L'arbre de Saint-Ouen est planté dans un triège de la forêt de Bord dépendant du territoire de Léry.
La tradition rapporte que lors d'une de ses visites pastorales, saint Ouen se serait reposé en cet endroit, à l'ombre d'un arbre, objet du culte des idolâtres.
Rien d'étonnant que le zélé archevêque de Rouen n'ait stationné à Léry pour détruire les pratiques du paganisme et donné sa bénédiction à l'ombre d'un hêtre auquel il aurait attaché des reliques. (…) Je dis : au pied d'un hêtre, car l'arbre qui l'a abrité de son épais feuillage a depuis longtemps disparu. Celui qui est aujourd'hui le but du pèlerinage n'est pas un vétéran de la forêt. Il ne mesure pas plus de 1,20 mètre de circonférence, mais il est orné d'un petit tabernacle où est placée l'image de saint Ouen.
Cet icône est revêtue d'habits épiscopaux qui se trouvent renouvelés chaque année, grâce à cette croyance : la jeune fille qui se présente la première le jour de la fête du saint pour parer la statue d'ornements nouveaux doit trouver un mari dans l'année.

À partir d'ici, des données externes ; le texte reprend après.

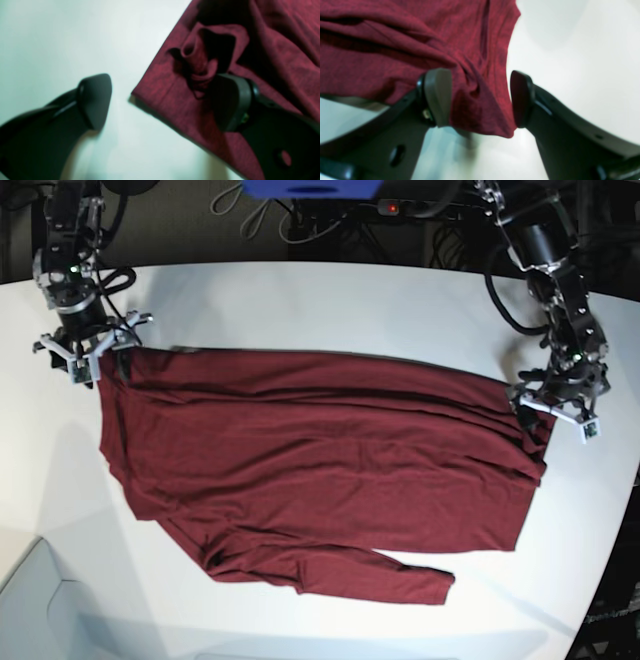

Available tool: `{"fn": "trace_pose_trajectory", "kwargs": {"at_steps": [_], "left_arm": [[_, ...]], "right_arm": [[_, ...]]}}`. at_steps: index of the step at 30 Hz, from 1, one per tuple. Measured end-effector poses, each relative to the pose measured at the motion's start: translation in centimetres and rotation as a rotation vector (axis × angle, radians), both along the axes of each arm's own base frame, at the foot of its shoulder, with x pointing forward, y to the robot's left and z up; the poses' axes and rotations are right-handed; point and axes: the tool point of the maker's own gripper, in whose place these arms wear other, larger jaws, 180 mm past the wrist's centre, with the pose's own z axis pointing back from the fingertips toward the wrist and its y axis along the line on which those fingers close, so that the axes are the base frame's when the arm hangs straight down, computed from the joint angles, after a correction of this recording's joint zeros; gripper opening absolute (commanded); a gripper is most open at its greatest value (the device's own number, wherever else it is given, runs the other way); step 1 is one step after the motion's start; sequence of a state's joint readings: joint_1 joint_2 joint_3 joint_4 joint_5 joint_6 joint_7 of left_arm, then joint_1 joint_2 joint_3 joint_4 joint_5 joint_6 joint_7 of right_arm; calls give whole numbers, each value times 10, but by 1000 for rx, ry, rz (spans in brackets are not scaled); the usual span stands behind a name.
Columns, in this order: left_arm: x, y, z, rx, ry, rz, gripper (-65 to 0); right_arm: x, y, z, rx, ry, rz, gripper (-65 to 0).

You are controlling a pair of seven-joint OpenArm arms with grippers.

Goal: Layout the t-shirt on the table in an organized manner, then fold the t-shirt properly
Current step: 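Pull the collar edge back with both grippers, stretching the shirt flat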

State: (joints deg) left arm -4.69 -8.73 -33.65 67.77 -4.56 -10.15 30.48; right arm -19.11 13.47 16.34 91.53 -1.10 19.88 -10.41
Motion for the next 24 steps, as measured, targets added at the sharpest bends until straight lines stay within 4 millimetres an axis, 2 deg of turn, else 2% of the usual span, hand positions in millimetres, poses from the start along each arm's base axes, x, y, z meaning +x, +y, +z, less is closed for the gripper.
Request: {"fn": "trace_pose_trajectory", "kwargs": {"at_steps": [7, 9, 17, 20, 22, 24], "left_arm": [[0, 1, 0, -1, -2, 1, -352], [0, 0, 0, -3, -3, 1, -372], [-2, 0, -1, -5, 0, 0, -380], [-6, 1, -2, -1, -3, -1, -435], [-8, 0, -3, -2, -2, -3, -514], [-10, -1, -3, -6, -8, -5, -620]], "right_arm": [[-24, 2, -14, 1, 59, 6, -273], [-24, 0, -20, 12, 64, -1, -273], [-22, -5, -33, 32, 84, -24, -280], [-21, -5, -35, 39, 81, -27, -337], [-23, -4, -35, 45, 81, -29, -417], [-24, -5, -36, 45, 84, -31, -492]]}}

Pendant que je prenais ces notes, une pauvre femme, une jeune mère, s'agenouillait éplorée au pied de l'arbre vénéré. Elle présentait aux regards du saint, encore aux langes, dont le visage pâle était bosselée par la saillie des os. Le pauvre petit tremblait la fièvre, et sa mère, en ardentes prières, implorait le saint, lui demandant de guérir son enfant. En regardant le pauvre petit être déjà touché par la mort, en voyant affalée sur la douleur, je me suis ému, et une prière, cette aumône de l'âme, vint sur mes lèvres...
Lorsque la pauvre femme eut achevé ses dévotions, elle se releva et je la vis prendre un petit rameau d'une couronne qui entoure le tronc de l'arbre un peu au dessous du petit sanctuaire.
Cette couronne tressée de buis, de genêts et de rameaux de sapins est solennellement bénie le jour des Pâques fleuries par le clergé de Léry qui se rend en procession à l'arbre de Saint-Ouen. Les brins qui composent cette couronne préservent les nouveau-nés de la fièvre. Aussi, la pauvre mère après s'être emparée de ce talisman précieux le plaça-t-elle sur son enfant et s'éloigna presque souriante, presque de foi et d'espérance.